TTB determined that the Edna Valley and Arroyo Grande AVAs would be within the SLO Coast. As discussed in the petition, the Edna Valley and Arroyo Grande Valley areas share the marine-influenced climate and clay and loam soils as the SLO Coast. However, the Edna Valley has some unique characteristics, such as a narrower range of elevations than the overall SLO Coast. The climate of the Edna Valley is also mostly Region II with pockets of Region I climate, whereas the SLO Coast is primarily Region I with pockets of Region II climate. The Arroyo Grande Valley also has some characteristics that make it unique. For example, it lies in a sheltered location within the SLO Coast receiving less direct marine influence than more exposed portions of the AVA. The USDA plant hardiness zones range from 8b to 11a.

===Soils===
Soils in this region are characterized by rocky outcrops and shallow soils derived from sandstone and metamorphic rock, as well as soils from igneous and granitic rocks. Geologist Ben Schupack explains the uniqueness of this AVA: "The SLO Coast AVA sits on top of what is known to geologists as an accretionary wedge. These are ocean sediments which smashed into the West Coast as the Farallon Plate was being dragged under the North American Plate over geologic time. Soils within the SLO Coast are highly varied due to the complex history of the landscape."

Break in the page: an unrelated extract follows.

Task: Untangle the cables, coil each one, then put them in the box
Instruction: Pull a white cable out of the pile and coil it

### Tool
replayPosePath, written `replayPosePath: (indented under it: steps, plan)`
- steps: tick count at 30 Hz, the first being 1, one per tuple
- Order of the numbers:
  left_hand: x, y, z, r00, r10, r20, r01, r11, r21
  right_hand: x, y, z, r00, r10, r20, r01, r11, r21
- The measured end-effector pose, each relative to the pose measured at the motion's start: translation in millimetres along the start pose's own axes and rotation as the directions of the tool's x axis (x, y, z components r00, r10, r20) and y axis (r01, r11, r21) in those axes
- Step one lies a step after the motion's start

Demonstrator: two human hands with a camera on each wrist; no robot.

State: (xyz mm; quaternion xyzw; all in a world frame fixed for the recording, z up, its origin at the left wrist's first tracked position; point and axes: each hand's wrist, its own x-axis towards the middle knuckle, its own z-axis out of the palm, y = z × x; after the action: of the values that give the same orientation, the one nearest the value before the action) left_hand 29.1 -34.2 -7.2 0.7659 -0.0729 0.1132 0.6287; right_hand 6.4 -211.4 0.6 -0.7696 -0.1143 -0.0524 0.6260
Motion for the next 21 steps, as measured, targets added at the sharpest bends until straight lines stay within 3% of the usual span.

The soils of the AVA can be divided into four groups. The largest group, found in the north and central parts of the AVA, is derived from the Franciscan Formation and is composed of sandstone, shale, and metamorphosed sedimentary rocks. Examples of soil series in this group include Diablo, San Simeon, Shimmon, Conception and Santa Lucia series. The second largest group consists of younger marine deposits and basin sediments from the Miocene and Pliocene periods. These soils are composed of sandy loam and loams derived from marine deposits and include the Pismo, Briones, Tierrs, Gazos, Nacimiento, Linne, Balcom, and Sorrento soil series. These soils provide excellent drainage for vineyards, but may require irrigation during the growing season. The third group is derived from volcanic intrusion and represents a very small percentage of the soils within the AVA. Most soils in this group are found on excessively steep slopes or rocky terrain that is unsuitable for viticulture. The final group is derived from wind deposits and comprises the sand dunes and low areas near the coast. These soils also cover a very small percent of the AVA and are generally unsuitable for viticulture due to their excessive drainage and high sodium content. The soils to the east of the AVA consist mainly of alluvial and terrace deposits. Soils to the south of the SLO Coast consist of deep, fertile, sandy soils derived from alluvial deposits that contain less clay than the majority of soils within the AVA.

SLO Coast is characterized by shallow loam and calcereous soil with ample deposits of limestone and calcium.